WHAT YOU SHOULD DO:
Go through the records and copy each line where the word "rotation" occurs.
═════ EXERCISE DATA ═════
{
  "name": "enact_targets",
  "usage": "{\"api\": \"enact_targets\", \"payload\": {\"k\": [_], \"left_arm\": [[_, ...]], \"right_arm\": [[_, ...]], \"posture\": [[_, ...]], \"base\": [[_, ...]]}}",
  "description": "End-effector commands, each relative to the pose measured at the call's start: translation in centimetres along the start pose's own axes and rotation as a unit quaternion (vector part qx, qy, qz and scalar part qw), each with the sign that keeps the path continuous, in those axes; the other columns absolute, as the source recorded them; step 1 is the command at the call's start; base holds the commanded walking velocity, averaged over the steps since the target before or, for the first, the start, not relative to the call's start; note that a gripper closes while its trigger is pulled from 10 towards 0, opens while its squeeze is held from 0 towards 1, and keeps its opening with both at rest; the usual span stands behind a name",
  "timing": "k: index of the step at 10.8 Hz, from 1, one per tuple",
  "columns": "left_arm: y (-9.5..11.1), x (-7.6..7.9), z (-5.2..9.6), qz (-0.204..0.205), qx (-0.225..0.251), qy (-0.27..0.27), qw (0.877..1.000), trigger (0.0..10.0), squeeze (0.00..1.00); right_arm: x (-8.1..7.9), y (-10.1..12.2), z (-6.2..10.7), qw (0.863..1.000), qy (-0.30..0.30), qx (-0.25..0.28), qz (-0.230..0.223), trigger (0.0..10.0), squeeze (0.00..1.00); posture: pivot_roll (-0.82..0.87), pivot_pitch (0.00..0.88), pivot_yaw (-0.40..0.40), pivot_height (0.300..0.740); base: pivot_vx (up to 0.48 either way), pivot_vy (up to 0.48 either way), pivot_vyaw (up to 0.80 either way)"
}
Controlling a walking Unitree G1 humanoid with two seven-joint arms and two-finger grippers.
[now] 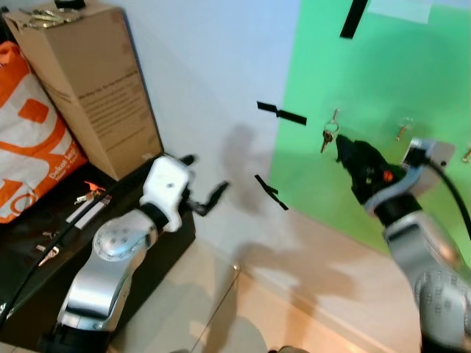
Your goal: Hang keys on a hook
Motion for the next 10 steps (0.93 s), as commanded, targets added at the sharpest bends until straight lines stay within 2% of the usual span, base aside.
{"api": "enact_targets", "payload": {"k": [1,3,4,7,9,10], "left_arm": [[-0.5,-0.8,0.5,-0.003,-0.003,0.029,1.000,10.0,0.00],[-1.3,-1.5,0.9,-0.021,-0.003,0.069,0.997,10.0,0.00],[-1.5,-1.8,1.0,-0.021,-0.003,0.088,0.996,10.0,0.00],[-1.3,-2.1,0.9,-0.034,0.012,0.113,0.993,10.0,0.00],[-1.8,-2.6,1.3,-0.024,0.010,0.141,0.990,10.0,0.00],[-1.8,-2.6,1.3,-0.026,0.010,0.142,0.989,10.0,0.00]], "right_arm": [[-1.0,0.3,0.0,0.999,0.015,0.010,0.038,10.0,0.00],[-2.2,-1.6,0.0,0.994,0.037,-0.014,0.103,10.0,0.00],[-2.5,-2.6,0.0,0.992,0.040,-0.030,0.120,10.0,0.00],[-2.8,-4.7,0.0,0.989,0.045,-0.068,0.120,10.0,0.00],[-4.3,-6.2,-0.1,0.981,0.102,-0.096,0.135,10.0,0.00],[-4.2,-6.6,-0.3,0.979,0.101,-0.102,0.145,10.0,0.00]], "posture": [[-0.08,0.000,0.011,0.740],[-0.08,0.000,0.007,0.740],[-0.08,0.000,0.004,0.740],[-0.07,0.000,-0.002,0.740],[-0.07,0.000,-0.002,0.740],[-0.06,0.000,-0.006,0.740]], "base": [[0.000,0.000,0.80],[0.000,0.000,0.80],[0.000,0.000,0.80],[0.000,0.000,0.80],[0.000,0.000,0.80],[0.000,0.000,0.80]]}}
Point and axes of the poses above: a point about 5 cm out from each wrist's last joint towards the gripper, its own z axis pointing back from the gripper into the wrist, its own y axis along the axis of the wrist's last joint, x = y × z, the point moved 3 cm from there along -z, pointing out of the wrist towards the gripper, and after that the axes turned 13 degrees about z, right-handed, at the moved point
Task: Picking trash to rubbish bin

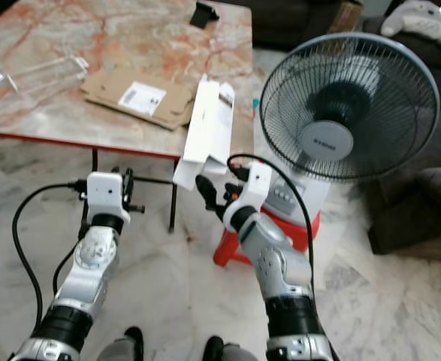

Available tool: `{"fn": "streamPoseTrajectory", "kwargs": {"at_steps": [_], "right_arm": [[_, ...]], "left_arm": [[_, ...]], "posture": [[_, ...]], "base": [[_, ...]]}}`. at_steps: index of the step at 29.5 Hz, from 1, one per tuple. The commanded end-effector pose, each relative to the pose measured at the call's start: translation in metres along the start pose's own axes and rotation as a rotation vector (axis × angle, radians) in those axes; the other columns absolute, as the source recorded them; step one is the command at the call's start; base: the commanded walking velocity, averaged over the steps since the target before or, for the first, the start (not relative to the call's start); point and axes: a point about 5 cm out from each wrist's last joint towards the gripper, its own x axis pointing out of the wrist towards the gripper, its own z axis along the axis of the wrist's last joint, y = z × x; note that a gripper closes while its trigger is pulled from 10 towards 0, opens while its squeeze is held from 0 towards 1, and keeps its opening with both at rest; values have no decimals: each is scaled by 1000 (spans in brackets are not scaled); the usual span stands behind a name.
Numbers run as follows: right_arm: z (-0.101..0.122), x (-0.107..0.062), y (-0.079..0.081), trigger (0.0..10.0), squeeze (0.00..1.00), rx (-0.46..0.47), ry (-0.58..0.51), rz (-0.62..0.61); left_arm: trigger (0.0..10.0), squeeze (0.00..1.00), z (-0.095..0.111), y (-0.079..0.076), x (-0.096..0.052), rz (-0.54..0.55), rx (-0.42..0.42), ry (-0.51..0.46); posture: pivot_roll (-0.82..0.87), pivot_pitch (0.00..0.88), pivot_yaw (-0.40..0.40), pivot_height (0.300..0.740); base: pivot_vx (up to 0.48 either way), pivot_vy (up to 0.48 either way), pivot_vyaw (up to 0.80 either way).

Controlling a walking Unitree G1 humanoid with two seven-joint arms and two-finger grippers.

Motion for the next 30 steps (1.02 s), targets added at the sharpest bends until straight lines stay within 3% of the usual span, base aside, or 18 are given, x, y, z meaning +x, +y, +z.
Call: {"fn": "streamPoseTrajectory", "kwargs": {"at_steps": [1,16,30], "right_arm": [[3,-2,-3,10000,0,7,-5,-13],[7,-2,4,10000,0,-51,-25,29],[6,-3,7,10000,0,-42,-14,52]], "left_arm": [[10000,0,1,-5,0,-8,5,2],[10000,0,5,-7,1,-14,9,-18],[10000,0,10,-10,1,-31,-9,-56]], "posture": [[25,207,-130,740],[25,206,-130,740],[23,205,-130,740]], "base": [[431,0,0],[418,0,177],[0,0,0]]}}
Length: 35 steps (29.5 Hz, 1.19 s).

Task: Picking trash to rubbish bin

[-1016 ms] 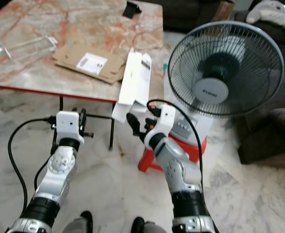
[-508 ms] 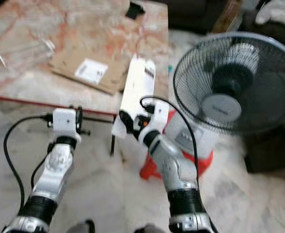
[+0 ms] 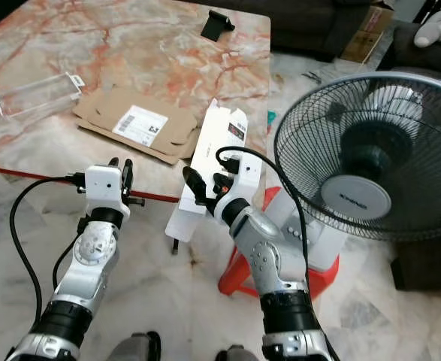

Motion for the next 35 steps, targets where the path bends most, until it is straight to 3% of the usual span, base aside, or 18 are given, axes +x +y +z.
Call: {"fn": "streamPoseTrajectory", "kwargs": {"at_steps": [1,11,16,17,18,21,27,35], "right_arm": [[1,-3,0,10000,0,3,-4,0],[1,-3,-1,10000,0,-2,-6,-6],[1,-3,-3,10000,0,-20,-8,-17],[1,-3,-3,10000,0,-20,-8,-18],[2,-3,-5,10000,0,-28,-10,-24],[2,-3,-5,10000,0,-32,-11,-29],[2,-4,-7,10000,0,-34,-16,-38],[1,-4,-7,10000,0,-30,-20,-37]], "left_arm": [[10000,0,-1,-2,-3,-12,4,4],[10000,0,-3,-3,-4,-48,24,10],[10000,0,-8,-17,-9,-136,-316,101],[10000,0,-8,-19,-9,-153,-344,110],[10000,0,-10,-30,-14,-257,-377,149],[10000,0,-13,-40,-21,-348,-388,183],[10000,0,-23,-42,-29,-365,-369,262],[10000,0,-19,-34,-20,-307,-267,257]], "posture": [[23,205,-130,740],[22,208,-129,740],[23,209,-130,740],[23,209,-130,740],[23,209,-130,740],[23,208,-127,740],[21,210,-125,740],[22,214,-127,740]], "base": [[0,0,0],[0,0,0],[0,0,0],[0,0,0],[0,0,0],[0,0,0],[0,0,0],[0,0,0]]}}
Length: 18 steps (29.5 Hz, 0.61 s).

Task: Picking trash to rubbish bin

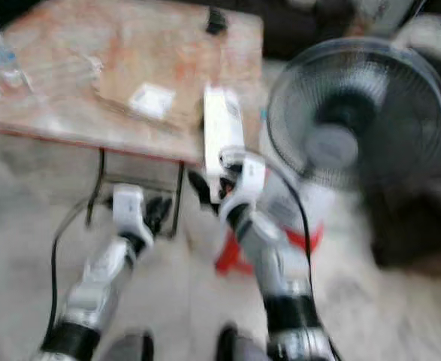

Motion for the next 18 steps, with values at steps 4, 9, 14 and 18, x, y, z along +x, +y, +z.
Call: {"fn": "streamPoseTrajectory", "kwargs": {"at_steps": [4,9,14,18], "right_arm": [[2,3,7,10000,0,-8,-6,18],[1,3,5,10000,0,-1,-10,10],[3,4,4,10000,0,-6,-19,5],[4,4,2,10000,0,-17,-34,-7]], "left_arm": [[10000,0,1,7,-2,43,22,6],[10000,0,0,9,-2,77,50,4],[10000,0,3,10,-2,90,21,-24],[10000,0,4,8,-1,85,20,-29]], "posture": [[22,214,-126,740],[21,210,-127,740],[18,199,-126,740],[18,193,-126,740]], "base": [[0,0,0],[0,0,0],[0,0,0],[0,0,0]]}}
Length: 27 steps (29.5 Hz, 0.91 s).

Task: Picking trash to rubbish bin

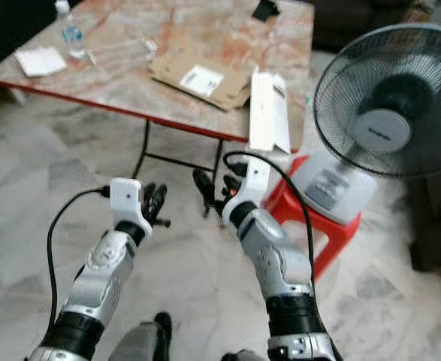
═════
OUTPUT BELOW:
  "description": "End-effector commands, each relative to the pose measured at the call's start: translation in centimetres along the start pose's own axes and rotation as a unit quaternion (vector part qx, qy, qz and scalar part qw), each with the sign that keeps the path continuous, in those axes; the other columns absolute, as the source recorded them; step 1 is the command at the call's start; base holds the commanded walking velocity, averaged over the steps since the target before or, for the first, the start, not relative to the call's start; note that a gripper closes while its trigger is pulled from 10 towards 0, opens while its squeeze is held from 0 towards 1, and keeps its opening with both at rest; the usual span stands behind a name",
Available tool: `{"fn": "streamPoseTrajectory", "kwargs": {"at_steps": [_], "right_arm": [[_, ...]], "left_arm": [[_, ...]], "posture": [[_, ...]], "base": [[_, ...]]}}`. at_steps: index of the step at 29.5 Hz, from 1, one per tuple. The commanded end-effector pose, each relative to the pose measured at the call's start: translation in metres along the start pose's own axes and rotation as a rotation vector (axis × angle, radians) in those axes; the other columns absolute, as the source recorded them; step one is the command at the call's start; base: the commanded walking velocity, averaged over the steps since the target before or, for the first, the start (not relative to the call's start); point and axes: a point about 5 cm out from each wrist's last joint towards the gripper, its own x axis pointing out of the wrist towards the gripper, its own z axis along the axis of the wrist's last joint, y = z × x; note that a gripper closes while its trigger is pulled from 10 towards 0, opens while its squeeze is held from 0 towards 1, and keeps its opening with both at rest; values have no decimals: each is scaled by 1000 (spans in brackets are not scaled); the usual span stands behind a name.

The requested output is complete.